Michel Barnier : Cet inventaire a été lancé le 3 décembre dernier. Dans un premier temps, notre objectif consiste à établir la liste des sites industriels connus et de les qualifier. Un questionnaire précis a été envoyé aux inspecteurs des installations classées. Les données seront collectées au cours de l'été et informatisées, et cette liste pourrait être diffusée au cours de l'automne prochain. C'est une de mes principales priorités que celle du traitement des sols contaminés. Il faut donc les recenser, les hiérarchiser et trouver les moyens de les traiter progressivement.
Le Quotidien : Vous annoncez 35 000 emplois verts en deux ans. On se rend compte ce sont essentiellement des « petits boulots ». Alors, existe-t-il vraiment des emplois verts proprement dit ?
Michel Barnier : Je ne suis pas d'accord avec l'idée des « petits boulots ». Ce sont des postes qui peuvent devenir durables et dont un bon nombre existe déjà dans des organismes publics comme l'ONF, les fédérations de chasse et de pêche, les parcs et les réserves. Dans l'environnement urbain comme dans le milieu naturel, des dizaines de milliers d'emplois sont possibles et utiles.
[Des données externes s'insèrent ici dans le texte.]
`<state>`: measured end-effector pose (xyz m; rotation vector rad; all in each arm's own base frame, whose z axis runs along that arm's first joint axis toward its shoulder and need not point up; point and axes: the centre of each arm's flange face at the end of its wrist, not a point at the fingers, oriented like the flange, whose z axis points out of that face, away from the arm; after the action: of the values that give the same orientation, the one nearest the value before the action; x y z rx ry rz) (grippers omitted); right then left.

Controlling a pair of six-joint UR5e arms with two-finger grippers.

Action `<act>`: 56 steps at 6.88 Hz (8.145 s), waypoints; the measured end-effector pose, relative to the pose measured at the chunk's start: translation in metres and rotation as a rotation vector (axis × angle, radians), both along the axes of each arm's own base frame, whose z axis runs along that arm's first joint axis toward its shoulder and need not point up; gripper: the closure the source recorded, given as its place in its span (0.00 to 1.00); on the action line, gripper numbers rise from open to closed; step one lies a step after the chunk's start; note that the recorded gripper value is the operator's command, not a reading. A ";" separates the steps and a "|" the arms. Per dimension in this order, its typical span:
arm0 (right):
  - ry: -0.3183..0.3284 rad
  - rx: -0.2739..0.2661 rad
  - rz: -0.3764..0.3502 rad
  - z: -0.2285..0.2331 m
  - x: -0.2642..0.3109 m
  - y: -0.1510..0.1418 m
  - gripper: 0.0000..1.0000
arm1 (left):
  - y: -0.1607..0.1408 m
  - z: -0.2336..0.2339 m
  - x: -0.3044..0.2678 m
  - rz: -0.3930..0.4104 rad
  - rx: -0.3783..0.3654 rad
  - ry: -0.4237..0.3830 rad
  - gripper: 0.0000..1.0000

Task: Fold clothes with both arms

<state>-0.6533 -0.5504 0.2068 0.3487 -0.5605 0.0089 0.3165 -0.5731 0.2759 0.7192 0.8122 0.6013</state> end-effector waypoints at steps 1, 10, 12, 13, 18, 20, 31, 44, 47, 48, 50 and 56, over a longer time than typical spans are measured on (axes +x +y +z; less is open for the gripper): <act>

Utiles car il s'agit de lutter contre les risques naturels et de protéger l'environnement, utiles car il s'agit de préserver la qualité de la vie. Le gouvernement souhaite encourager ces emplois. C'est pourquoi nous avons dégagé 300 millions de francs afin d'aider des projets de collectivités locales ci d'associations en faveur des emplois verts.
Le Quotidien : L'écologie politique semble mal en point en France avec les divisions entre les Verts et Génération Ecologique. Cela signifie-t-il que l'environnement est condamné dans notre pays ?
Michel Barnier : Ce n'est pas parce que les écologistes ont pris un coup sur la tête en mars 1993 et qu'aujourd'hui ils se divisent et s'affaiblissent que les problèmes d'environnement disparaissent. Je n'ai jamais cru à une certaine forme d'écologie politique. Quand leurs représentants s'y essaient, ils ressemblent aux autres. Leur force est d'être différents et de rester proches du terrain. Je reste persuadé que le dialogue est possible avec un certain nombre d'entre eux et que la prochaine élection présidentielle pourrait être l'occasion avec ceux-là d'un contrat de travail, sur la base d'un dialogue sincère. La sensibilisation à la qualité de la vie est toujours aussi forte aujourd'hui, voire plus. En effet, en période de crise, lorsque l'on est obligé de composer avec le chômage, lorsque le pouvoir d'achat est contenu, les gens supportent encore moins le bruit, la pollution ou la dégradation de leur paysage. L'environnement est donc bien un facteur d'unité sociale.